#### GIVEN INFORMATION
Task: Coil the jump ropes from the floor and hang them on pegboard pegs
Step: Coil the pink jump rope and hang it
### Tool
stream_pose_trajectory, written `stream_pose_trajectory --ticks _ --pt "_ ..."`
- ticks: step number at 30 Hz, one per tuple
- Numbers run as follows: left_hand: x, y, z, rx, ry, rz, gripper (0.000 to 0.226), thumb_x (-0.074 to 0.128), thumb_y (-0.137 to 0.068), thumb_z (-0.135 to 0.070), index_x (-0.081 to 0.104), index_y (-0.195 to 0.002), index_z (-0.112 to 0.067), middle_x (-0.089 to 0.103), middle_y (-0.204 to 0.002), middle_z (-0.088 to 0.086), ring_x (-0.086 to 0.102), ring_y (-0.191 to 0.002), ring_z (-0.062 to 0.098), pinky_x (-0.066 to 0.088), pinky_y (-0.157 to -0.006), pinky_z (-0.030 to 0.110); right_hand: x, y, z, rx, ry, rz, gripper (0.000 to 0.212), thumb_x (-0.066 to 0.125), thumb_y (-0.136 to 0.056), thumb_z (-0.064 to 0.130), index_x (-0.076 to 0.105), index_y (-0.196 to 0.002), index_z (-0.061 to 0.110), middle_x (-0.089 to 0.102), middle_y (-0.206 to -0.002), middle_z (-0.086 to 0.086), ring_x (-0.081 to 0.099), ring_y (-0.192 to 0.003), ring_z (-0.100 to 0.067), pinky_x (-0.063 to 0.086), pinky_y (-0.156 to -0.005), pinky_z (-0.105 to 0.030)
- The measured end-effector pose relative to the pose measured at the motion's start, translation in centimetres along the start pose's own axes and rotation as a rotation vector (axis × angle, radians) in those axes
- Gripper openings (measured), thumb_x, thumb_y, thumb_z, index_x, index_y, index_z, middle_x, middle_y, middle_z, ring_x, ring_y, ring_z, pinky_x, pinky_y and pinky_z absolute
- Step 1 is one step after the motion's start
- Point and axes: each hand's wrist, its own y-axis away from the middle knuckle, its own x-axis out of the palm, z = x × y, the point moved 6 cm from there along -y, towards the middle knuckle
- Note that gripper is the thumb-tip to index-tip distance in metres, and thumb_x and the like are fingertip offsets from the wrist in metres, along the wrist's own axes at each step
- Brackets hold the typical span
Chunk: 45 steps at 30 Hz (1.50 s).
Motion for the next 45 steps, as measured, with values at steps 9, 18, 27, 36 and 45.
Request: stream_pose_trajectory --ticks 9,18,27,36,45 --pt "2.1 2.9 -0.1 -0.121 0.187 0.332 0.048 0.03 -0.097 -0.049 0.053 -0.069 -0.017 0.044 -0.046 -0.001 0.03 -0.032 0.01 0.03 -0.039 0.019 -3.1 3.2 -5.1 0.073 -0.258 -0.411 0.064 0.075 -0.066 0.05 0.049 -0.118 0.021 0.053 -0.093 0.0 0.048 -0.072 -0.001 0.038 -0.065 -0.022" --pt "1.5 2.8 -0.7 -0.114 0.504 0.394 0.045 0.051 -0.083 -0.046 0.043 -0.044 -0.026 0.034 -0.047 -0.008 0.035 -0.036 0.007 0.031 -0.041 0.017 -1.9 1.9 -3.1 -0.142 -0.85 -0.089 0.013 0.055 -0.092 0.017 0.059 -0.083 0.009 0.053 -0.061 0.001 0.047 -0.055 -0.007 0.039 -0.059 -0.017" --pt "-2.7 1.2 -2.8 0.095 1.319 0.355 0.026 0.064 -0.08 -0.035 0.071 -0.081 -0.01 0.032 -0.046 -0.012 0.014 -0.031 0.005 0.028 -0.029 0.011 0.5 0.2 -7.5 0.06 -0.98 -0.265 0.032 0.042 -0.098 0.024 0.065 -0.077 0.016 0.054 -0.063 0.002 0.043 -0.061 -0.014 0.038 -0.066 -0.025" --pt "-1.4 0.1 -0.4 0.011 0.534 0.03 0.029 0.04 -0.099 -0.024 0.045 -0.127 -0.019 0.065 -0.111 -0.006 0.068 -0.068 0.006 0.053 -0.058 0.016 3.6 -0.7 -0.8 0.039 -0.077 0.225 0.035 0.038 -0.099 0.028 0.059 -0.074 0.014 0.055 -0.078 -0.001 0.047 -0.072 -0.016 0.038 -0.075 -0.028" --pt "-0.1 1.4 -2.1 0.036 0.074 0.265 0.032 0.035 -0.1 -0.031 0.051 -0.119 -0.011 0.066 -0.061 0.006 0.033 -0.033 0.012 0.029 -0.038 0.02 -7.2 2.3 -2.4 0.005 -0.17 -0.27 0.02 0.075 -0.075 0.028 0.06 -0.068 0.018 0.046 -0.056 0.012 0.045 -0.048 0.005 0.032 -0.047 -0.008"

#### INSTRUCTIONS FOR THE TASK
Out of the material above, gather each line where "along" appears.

#### SOLUTION TO THIS PROBLEM
- The measured end-effector pose relative to the pose measured at the motion's start, translation in centimetres along the start pose's own axes and rotation as a rotation vector (axis × angle, radians) in those axes
- Point and axes: each hand's wrist, its own y-axis away from the middle knuckle, its own x-axis out of the palm, z = x × y, the point moved 6 cm from there along -y, towards the middle knuckle
- Note that gripper is the thumb-tip to index-tip distance in metres, and thumb_x and the like are fingertip offsets from the wrist in metres, along the wrist's own axes at each step

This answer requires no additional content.